Now you’re finally ready to go back to the front of the camera and press the shutter release to actually expose the film and take the picture. <insert shutter sound here> Don’t forget to replace the dark slide in the film holder before you remove it from the camera or else you’ll ruin your latent image you worked so hard to produce. Then in a completely dark room, remove your film from the holder and get it processed to see what you’ve made.
Here’s a video of me going through most of this process using Fuji Instant film and a ring light.

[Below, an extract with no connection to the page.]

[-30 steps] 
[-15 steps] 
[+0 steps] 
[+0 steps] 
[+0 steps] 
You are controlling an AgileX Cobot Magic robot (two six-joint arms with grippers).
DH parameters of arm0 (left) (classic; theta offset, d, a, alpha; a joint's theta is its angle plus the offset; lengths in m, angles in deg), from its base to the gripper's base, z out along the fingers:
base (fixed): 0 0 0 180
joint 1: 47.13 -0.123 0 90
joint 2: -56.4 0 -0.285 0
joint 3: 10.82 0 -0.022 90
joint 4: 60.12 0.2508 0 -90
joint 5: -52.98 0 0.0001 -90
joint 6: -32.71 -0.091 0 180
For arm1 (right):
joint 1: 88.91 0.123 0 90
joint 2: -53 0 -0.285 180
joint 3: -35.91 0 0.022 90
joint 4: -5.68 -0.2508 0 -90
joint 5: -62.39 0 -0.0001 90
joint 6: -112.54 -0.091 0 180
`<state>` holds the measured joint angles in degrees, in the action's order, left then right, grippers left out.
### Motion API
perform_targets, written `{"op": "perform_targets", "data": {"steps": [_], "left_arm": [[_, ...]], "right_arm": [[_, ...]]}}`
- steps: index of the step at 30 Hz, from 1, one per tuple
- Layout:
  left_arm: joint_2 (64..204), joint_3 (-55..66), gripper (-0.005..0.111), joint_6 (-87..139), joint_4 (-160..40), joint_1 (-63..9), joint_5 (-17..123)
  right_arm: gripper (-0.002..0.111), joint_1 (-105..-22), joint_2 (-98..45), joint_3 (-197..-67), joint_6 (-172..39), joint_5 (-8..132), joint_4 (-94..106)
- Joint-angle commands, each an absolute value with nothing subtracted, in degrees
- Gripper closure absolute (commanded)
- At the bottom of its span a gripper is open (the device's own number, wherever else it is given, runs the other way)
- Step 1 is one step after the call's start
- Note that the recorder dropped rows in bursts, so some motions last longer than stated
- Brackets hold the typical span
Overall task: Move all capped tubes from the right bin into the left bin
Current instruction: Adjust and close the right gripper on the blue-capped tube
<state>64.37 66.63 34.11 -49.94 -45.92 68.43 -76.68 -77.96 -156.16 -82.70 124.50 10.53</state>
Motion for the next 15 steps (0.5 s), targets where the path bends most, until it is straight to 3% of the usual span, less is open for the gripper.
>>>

After reading this, some people are going to think that it all sounds like a giant pain in the ass and ask ‘Why Bother?’. That’s a good question with no definitive answer. There are certainly a few things which a view camera excel at, like perspective correction and short depth of field, not to mention overall image quality. Some people like the idea of slowing down the photographic process and to be more hands-on. It’s also a way to appreciate how easy we have it with modern cameras that do all of this automagically. To think that WeeGee was shooting crime scenes on the street at night with a Speed Graphic that works essentially this same way and you’ll gain a new appreciation for his work. Or remember that Ansel would carry one of these to the top of an otherwise inaccessible location in Yosemite to sit and wait for the weather to be just right. It’s a very very different way of taking pictures than just pulling out your iPhone and pressing the red button.
Personally I like doing it to keep a little spice in my photographic life. Different cameras make you see things differently and cause your subject to react toward you differently. In this day and age of instantaneous feedback, sometimes it’s nice not to know what you’re going to get back from the lab in a day or two.
Any way you slice it, it’s an experience, and one what I think every photographer should have at least once. So if you know someone who will let you borrow theirs for a day or two, it’s a worthwhile expense to mess around and have some fun with.